After a 23-inch step-in, the trucks heated front seats are on the firm side, but offer sensible lateral support that is nice when wearing bulky winter coats.
An 8-inch touchscreen offers Apple CarPlay/Android Auto, Amazon Alexa connectivity, JBL audio, Entune App Suite infotainment system, satellite radio, rearview camera and its multi-views, and it displays various warnings and features as does the 4.2-inch driver information display between the speedometer and tachometer.
HVAC controls are large and easy to use. Below them on the vertical stack is a convenient wireless phone charger.
All Tacoma’s come standard with Toyota’s Safety Sense that includes a Pre-Collision system with Pedestrian Detection, High-Speed Dynamic Radar Cruise Control, Lane Departure Alert and Automatic LED High Beams (wasn’t crazy about this feature as I prefer when to select “high” like semi-residential roads where deer suddenly appear).
A burly shift handle controls the 6-speed automatic transmission although a 6-speed manual is also offered.
Tacoma’s firm rear seat can accommodate two large adults or three youngsters. Rear seat-backs fold down forming a flat storage platform. When flipping the bottoms forward, the space exposes twin storage bins for small item storage of gear or tools.
Two cargo bed sizes are offered for Tacoma: a 60.5 or 73.7-inch bed. Our test truck came with the shorter version that sported heavy duty adjustable tie-down cleats and two-tier loading design.
Riding on 6-lug wheels shod with Goodyear Wrangler 16-inch grippy off-road, 8-inch wide tires, Tacoma rides securely albeit on the firm side with its heavy duty suspension using famed Bilstein shocks and coil springs up front with leafs in the rear.
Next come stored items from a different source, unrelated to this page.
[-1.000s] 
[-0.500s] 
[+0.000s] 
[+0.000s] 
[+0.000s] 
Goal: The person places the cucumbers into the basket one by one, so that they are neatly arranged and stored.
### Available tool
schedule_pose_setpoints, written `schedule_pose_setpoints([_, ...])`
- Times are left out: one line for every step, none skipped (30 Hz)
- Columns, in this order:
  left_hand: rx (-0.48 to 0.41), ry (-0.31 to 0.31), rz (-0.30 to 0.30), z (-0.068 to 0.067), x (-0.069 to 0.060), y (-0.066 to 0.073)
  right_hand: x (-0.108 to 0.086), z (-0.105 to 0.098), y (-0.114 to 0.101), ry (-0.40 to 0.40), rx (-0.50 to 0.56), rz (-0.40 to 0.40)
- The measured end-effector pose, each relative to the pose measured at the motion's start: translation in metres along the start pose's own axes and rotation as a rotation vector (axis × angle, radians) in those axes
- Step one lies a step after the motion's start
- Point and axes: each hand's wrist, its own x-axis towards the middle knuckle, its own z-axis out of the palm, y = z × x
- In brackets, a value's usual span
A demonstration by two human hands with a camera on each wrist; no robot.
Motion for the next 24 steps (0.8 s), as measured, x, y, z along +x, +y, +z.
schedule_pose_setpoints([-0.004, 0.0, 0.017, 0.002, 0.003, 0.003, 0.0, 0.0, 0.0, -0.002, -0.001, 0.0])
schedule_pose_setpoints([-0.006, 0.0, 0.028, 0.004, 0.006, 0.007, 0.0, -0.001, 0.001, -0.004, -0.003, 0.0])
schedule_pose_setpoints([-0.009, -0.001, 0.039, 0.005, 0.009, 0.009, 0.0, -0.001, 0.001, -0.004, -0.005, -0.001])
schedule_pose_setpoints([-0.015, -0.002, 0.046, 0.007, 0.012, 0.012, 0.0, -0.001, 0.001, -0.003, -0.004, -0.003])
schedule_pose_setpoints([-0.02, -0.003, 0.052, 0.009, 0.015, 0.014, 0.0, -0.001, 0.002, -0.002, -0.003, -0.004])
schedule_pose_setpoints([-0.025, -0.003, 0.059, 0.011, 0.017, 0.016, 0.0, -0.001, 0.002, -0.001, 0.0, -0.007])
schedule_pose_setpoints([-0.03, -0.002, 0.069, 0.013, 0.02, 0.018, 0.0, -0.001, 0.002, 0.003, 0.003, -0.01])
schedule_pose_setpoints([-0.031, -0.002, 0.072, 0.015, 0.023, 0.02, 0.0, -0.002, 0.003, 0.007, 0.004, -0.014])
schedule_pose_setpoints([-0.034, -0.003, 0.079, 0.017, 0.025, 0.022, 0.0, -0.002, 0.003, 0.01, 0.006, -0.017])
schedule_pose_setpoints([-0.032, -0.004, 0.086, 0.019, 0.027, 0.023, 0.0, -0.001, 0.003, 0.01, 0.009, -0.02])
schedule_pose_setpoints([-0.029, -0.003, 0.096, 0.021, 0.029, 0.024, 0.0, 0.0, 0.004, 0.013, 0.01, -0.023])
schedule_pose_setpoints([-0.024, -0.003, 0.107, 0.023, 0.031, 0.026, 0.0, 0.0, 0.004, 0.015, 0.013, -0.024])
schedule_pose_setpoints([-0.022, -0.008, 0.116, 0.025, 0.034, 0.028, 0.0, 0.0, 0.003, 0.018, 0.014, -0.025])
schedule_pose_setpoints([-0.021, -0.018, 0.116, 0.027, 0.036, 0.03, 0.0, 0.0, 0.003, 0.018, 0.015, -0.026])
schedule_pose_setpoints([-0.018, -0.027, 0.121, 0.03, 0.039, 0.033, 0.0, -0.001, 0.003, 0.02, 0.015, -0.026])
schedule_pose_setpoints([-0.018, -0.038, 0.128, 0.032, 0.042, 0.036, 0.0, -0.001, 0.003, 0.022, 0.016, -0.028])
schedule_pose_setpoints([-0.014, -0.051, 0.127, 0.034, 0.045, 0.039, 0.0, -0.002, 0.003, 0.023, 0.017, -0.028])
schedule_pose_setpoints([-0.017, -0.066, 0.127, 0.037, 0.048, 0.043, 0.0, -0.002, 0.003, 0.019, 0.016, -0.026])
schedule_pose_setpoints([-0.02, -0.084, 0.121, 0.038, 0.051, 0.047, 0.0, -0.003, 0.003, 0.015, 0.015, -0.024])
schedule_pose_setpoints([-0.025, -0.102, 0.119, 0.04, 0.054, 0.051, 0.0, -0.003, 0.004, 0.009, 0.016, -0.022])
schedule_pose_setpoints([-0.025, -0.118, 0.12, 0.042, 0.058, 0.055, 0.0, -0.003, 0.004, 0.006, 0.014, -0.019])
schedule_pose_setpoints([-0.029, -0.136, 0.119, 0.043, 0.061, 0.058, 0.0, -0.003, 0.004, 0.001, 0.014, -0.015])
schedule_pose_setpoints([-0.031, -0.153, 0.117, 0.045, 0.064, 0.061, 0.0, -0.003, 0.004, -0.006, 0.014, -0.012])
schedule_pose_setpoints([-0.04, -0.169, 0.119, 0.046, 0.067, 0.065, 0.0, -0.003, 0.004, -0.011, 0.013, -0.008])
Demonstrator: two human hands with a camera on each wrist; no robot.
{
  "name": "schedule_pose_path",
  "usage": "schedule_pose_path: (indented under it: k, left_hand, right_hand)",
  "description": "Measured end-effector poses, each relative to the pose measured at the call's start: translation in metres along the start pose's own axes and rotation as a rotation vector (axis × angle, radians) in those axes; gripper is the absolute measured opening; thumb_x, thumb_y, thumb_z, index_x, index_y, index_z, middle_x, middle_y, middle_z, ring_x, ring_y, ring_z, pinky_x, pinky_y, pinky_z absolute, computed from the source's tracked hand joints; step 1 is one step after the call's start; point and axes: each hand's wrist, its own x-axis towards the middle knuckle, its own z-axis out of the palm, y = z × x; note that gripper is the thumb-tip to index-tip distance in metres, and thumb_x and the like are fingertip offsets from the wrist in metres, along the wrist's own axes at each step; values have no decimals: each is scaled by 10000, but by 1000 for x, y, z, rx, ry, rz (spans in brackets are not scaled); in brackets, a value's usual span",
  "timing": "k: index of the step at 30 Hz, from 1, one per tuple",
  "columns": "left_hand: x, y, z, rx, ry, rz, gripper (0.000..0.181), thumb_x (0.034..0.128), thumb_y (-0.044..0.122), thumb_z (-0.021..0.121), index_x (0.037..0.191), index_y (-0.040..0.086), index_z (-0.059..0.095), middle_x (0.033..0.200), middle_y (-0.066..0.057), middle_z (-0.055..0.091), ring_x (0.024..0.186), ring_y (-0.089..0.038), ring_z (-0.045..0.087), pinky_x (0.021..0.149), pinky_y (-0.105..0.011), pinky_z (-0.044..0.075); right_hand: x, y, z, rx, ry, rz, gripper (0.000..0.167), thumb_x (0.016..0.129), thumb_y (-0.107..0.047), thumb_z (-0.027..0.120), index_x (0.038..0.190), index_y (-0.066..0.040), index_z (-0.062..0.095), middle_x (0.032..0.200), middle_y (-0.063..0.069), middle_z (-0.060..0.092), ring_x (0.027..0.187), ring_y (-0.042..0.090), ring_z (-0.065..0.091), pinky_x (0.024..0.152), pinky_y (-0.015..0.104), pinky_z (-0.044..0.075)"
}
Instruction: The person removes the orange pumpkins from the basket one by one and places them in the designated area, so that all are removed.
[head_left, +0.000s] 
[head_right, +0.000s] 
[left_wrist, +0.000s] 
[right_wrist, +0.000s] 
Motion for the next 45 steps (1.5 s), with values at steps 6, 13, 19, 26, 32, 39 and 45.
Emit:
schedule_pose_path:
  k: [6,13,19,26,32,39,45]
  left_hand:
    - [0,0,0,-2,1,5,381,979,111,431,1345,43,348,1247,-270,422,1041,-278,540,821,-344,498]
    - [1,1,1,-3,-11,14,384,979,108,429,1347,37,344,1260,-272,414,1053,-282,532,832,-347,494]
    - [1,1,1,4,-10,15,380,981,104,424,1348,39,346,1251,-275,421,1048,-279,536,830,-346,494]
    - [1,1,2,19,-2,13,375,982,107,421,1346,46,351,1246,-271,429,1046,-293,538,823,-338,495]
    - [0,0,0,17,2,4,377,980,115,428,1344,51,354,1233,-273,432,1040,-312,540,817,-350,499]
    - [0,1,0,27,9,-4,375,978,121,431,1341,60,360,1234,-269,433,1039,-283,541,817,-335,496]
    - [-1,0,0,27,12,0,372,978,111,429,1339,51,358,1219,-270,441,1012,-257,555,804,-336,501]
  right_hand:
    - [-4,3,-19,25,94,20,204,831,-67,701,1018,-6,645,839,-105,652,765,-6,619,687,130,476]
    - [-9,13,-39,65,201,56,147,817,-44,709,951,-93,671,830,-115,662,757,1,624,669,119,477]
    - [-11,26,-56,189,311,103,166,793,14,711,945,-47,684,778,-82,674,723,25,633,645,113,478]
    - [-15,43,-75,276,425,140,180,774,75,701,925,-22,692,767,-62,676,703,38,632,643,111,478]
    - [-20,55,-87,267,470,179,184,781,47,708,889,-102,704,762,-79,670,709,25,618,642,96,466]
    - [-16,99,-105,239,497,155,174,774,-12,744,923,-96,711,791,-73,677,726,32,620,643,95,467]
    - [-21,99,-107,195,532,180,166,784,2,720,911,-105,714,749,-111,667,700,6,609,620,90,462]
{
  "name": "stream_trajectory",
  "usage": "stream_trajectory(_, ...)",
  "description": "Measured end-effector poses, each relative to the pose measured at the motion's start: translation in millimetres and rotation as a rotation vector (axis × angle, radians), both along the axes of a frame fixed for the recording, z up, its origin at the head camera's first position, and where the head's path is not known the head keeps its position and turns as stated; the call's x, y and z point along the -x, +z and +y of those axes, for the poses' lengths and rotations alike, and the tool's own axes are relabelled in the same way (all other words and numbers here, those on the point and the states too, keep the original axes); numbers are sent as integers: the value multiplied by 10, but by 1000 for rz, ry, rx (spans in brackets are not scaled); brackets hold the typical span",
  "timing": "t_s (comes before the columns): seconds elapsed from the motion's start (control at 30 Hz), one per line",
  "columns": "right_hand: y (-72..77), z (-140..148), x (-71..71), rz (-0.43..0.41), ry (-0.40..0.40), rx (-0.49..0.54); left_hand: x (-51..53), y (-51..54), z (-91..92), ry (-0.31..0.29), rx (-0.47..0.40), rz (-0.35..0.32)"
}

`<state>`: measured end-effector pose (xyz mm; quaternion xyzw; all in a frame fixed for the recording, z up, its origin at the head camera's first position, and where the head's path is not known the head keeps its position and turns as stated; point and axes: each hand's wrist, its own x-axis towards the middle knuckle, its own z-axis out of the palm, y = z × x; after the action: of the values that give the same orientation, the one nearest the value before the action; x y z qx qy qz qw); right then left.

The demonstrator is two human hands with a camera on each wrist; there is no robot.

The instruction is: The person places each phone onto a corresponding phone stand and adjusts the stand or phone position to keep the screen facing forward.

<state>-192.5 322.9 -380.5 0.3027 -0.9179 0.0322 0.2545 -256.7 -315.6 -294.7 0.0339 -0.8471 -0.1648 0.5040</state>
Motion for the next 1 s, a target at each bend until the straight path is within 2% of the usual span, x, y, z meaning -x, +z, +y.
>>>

Depending on model selected, Tacoma is offered with a choice of two powerplants. A 2.7-liter, inline 4-cylinder with 189-hp and 180 lb/ft of torque, or the tested 3.5-liter V6, producing 278-hp and 265 lb/ft of torque for EPA mileage estimates of 18 city, 22-highway mpg. The latter couples to the 6-speed auto transmission with the combination providing spirited yet linear acceleration considering the trucks 4,495-pound curb weight.
If towing a utility, boat or ATV trailer, the 3.5 V6 is preferred and allows a tow capacity of 6,800 pounds that carries a GVWR of 5,600 pounds.
With a lengthy standard feature list, Off-Road had a base price of $36,965. To that was added the Advanced Technology Package ($1,670) that contains blind spot monitoring with cross traffic alert, Multi-Terrain Monitor and rear parking sonar; LED headlights/foglights ($485); TRD Premium Off-Road package ($4,285) with a host of features including moonroof; bed mat ($120); paint protection film ($395); all weather floor liner/door sill protector ($248) and delivery ($1,120), took the bottom line to $45,285.
Perhaps because it was the only show in town for a long period of time, Tacoma historically demanded a premium price. In comparison, Toyota’s full-size Tundra pickup, minus some of the above listed goodies, is similarly priced offering more capacity if needed.
To its credit, Tacoma Off-Road gets good government safety ratings of a full five stars for overall safety; four for driver/passenger frontal crash; four for front seat side crash and five for rear seat; and four stars for rollover.
Tacoma is a sharp looking mid-size pickup and there are a lot of them seen on local roads. That points to a popular choice among discriminating truck buyers.